The two main routes to home ownership are applying for a BTO, or buying a flat from the resale market. But there are actually two other lesser-known schemes that aspiring homeowners can try their luck with: the Sale of Balance Flats scheme, and the Open Booking of Flats scheme.
How are they related to the well-known BTO scheme, and what differences should you watch out for?
What Are Sale of Balance Flats (SBF)?
It may come as a surprise but not every unit offered in a BTO launch gets selected. Units that — for some reason or other — end up not being booked are put up for sale under the Sale of Balance Flats (SBF) scheme.
Also included under this category are surplus flats arising from Selective En Bloc Redevelopment Scheme exercises, as well as units repurchased by HDB.
SBF exercises are launched twice a year, usually coinciding with BTO launches in May and November.
What Are Open Booking Flats (OBF)?
If SBF flats are the “leftovers” from BTO launches, then OBF units are the “leftovers” from SBF launches. Units not selected during SBF are pooled together under OBF.
Interested buyers can view the units available on HDB’s online flat portal at any time. However, applications for OBF units only open twice a year, allowing time for fresh injections of new available units.
When no units are available, OBF applications are likewise closed. This means that you cannot reserve your place in the queue, and all applications are treated on a first-come-first-served basis.
Which Should You Choose?
When it comes to choosing between BTO, SBF, OBF and resale flats, it boils down to two major factors: availability and affordability. The following table sums up the key differences.
Availability of BTO, SBF, OBF and Resale Flats
BTO flats offer a fair amount of variety, but come with the longest waiting time. While you will be able to choose from the full range of units offered under the launch (subject to quotas and limits), you will have to pick from a smaller range of locations, as BTOs typically only cover two or three towns.
Also, BTO units require construction time ranging anywhere from three to five years, making them the flat type with the longest waiting time.
SBF and OBF flats, in contrast, offer significantly reduced waiting times for buyers, as these units are often under construction, nearing completion or already completed. While SBF and OBF units are drawn from across Singapore, your choices are tempered by the number of units actually available. In practice, this almost always means you’ll be faced with even more limited options.

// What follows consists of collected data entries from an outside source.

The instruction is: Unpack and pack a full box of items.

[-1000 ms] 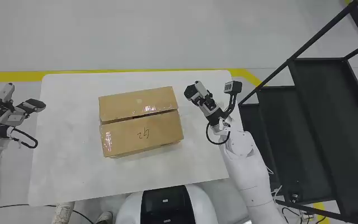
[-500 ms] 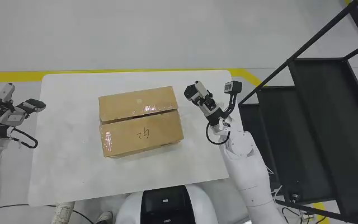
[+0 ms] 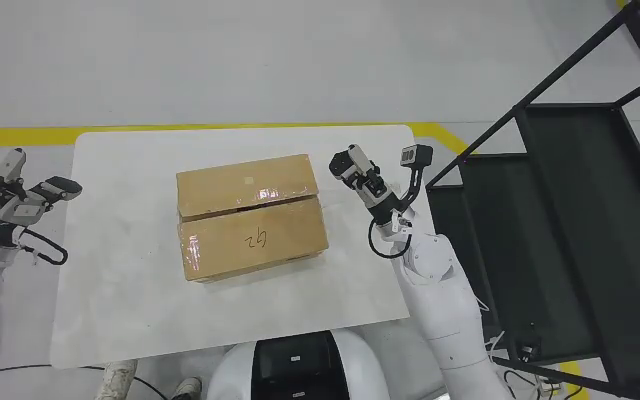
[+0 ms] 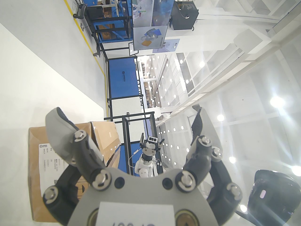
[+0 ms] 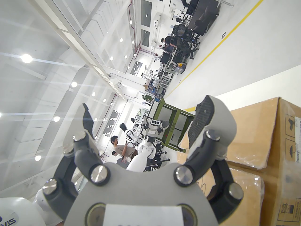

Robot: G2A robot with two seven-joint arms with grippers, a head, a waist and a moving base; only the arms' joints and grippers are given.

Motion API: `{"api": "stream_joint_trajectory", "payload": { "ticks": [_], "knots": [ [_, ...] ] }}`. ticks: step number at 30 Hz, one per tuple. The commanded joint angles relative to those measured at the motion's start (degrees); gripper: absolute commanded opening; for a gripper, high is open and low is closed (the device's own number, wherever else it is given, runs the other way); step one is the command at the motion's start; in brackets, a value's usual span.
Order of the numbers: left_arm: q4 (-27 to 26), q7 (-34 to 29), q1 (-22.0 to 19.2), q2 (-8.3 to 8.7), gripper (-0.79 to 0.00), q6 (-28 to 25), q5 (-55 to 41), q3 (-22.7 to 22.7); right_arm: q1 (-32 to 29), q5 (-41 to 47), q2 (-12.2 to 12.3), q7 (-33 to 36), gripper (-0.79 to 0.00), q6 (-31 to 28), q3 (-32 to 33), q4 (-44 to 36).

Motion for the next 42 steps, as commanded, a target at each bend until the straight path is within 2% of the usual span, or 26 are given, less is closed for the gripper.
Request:
{"api": "stream_joint_trajectory", "payload": {
  "ticks": [1,23,25,27,30,36,39,42],
  "knots": [
    [0.0,0.0,0.0,0.0,-0.001,0.0,0.0,0.0,0.0,0.0,0.0,0.0,0.0,0.0,0.0,0.0],
    [0.0,0.0,0.0,0.0,0.0,0.0,0.0,0.0,0.0,0.0,0.0,0.0,0.0,0.0,0.0,0.0],
    [-1.4,-1.1,0.0,-0.05,0.0,0.4,0.2,0.3,0.0,4.0,0.1,4.3,0.0,0.8,-1.0,-0.9],
    [-1.9,-7.0,-0.1,-0.04,0.0,1.8,-1.6,0.6,0.8,4.8,0.8,9.9,0.0,3.8,0.5,-0.6],
    [0.4,-16.7,-1.5,-0.02,0.0,3.8,-6.4,0.2,1.3,8.0,1.8,18.6,0.0,9.0,3.1,-1.9],
    [4.6,-33.9,-5.2,0.35,0.0,0.4,-3.2,1.3,1.8,11.1,3.9,36.5,0.0,17.7,7.1,-2.2],
    [2.5,-34.8,-6.4,0.51,0.0,1.4,1.3,2.5,3.1,8.1,4.9,41.7,0.0,19.6,8.1,-0.5],
    [1.1,-34.7,-6.4,0.43,0.0,1.2,1.4,3.2,5.0,6.2,5.6,45.5,0.0,19.3,8.0,2.1]
  ]
}}
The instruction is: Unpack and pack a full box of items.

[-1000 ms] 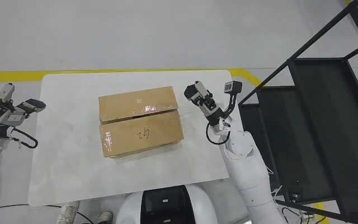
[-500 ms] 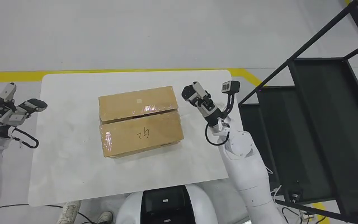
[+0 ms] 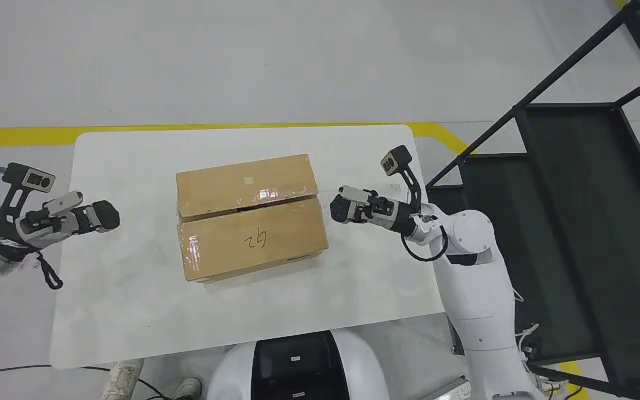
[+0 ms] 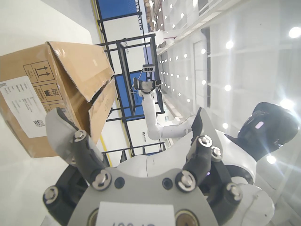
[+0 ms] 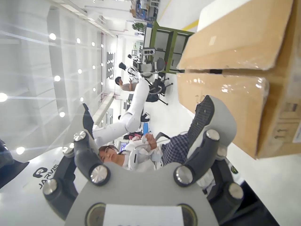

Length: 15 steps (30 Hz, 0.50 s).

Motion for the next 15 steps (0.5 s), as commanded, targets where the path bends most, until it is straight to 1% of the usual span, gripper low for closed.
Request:
{"api": "stream_joint_trajectory", "payload": {
  "ticks": [1,3,15],
  "knots": [
    [-0.2,0.0,0.0,-0.04,0.0,0.0,-0.3,0.1,1.4,0.0,0.3,2.1,0.0,-0.7,-0.2,2.2],
    [-0.2,0.0,0.0,-0.04,0.0,0.0,-0.3,0.1,2.4,0.4,0.5,3.6,0.0,-1.9,-0.5,3.5],
    [-0.2,0.0,0.0,-0.04,0.0,0.0,-0.3,0.1,2.4,0.4,0.5,3.6,0.0,-1.9,-0.5,3.5]
  ]
}}
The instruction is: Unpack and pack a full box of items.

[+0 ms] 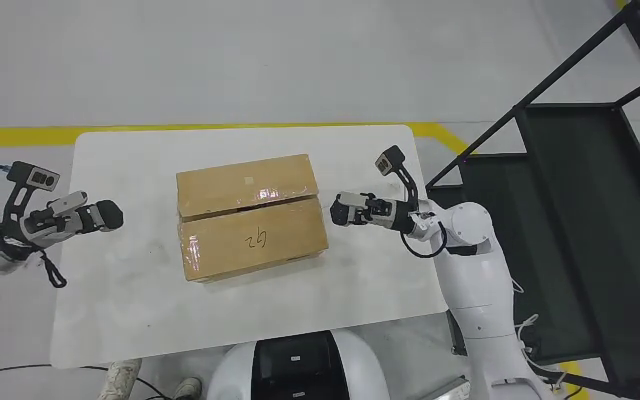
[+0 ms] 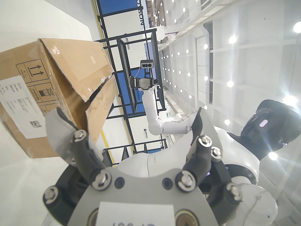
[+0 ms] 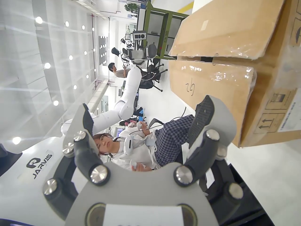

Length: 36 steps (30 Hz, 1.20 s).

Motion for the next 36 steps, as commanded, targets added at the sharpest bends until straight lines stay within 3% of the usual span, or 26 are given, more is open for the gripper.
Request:
{"api": "stream_joint_trajectory", "payload": {
  "ticks": [1,11,19,32,36],
  "knots": [
    [0.0,0.0,0.0,0.0,0.0,0.0,0.0,0.0,0.0,0.0,0.0,0.0,0.0,0.0,0.0,0.0],
    [-2.9,4.9,2.4,-0.15,0.0,-0.6,2.2,-0.2,3.0,-5.7,1.2,0.1,0.0,-0.6,-2.0,8.1],
    [-3.0,5.9,3.1,-0.16,0.0,0.0,2.4,-0.9,6.7,-8.4,1.5,-2.4,0.0,-6.5,-6.1,14.1],
    [-2.2,5.8,2.9,-0.26,0.0,0.9,1.7,-1.4,12.9,-2.4,1.3,-2.4,0.0,-11.6,-12.3,22.5],
    [-2.1,5.6,2.7,-0.32,0.0,1.2,1.3,-1.5,13.7,3.4,1.3,0.1,0.0,-13.4,-12.7,23.4]
  ]
}}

Finally, purchasing a resale flat does not involve any construction or waiting time. The range of unit types and locations available is also the largest. Once you find a unit that you like, you can proceed to make an offer to the seller, and upon striking a deal, can move in in around eight weeks.
Affordability of BTO, SBF, OBF and Resale Flats
Now, in terms of affordability, you’ll find a big difference between BTO, SBF and OBF flats, and resale flats.
Generally speaking, BTO flats are the most affordable of the lot, as they are sold at subsidised prices. SBF and OBF flats, too, are pegged at subsidised flat prices, but their selling prices can be influenced by market trends. Overall, you may find SBF and OBF flats to be slightly more expensive than their BTO counterparts. But this is by no means a hard rule, and of course, exceptions abound.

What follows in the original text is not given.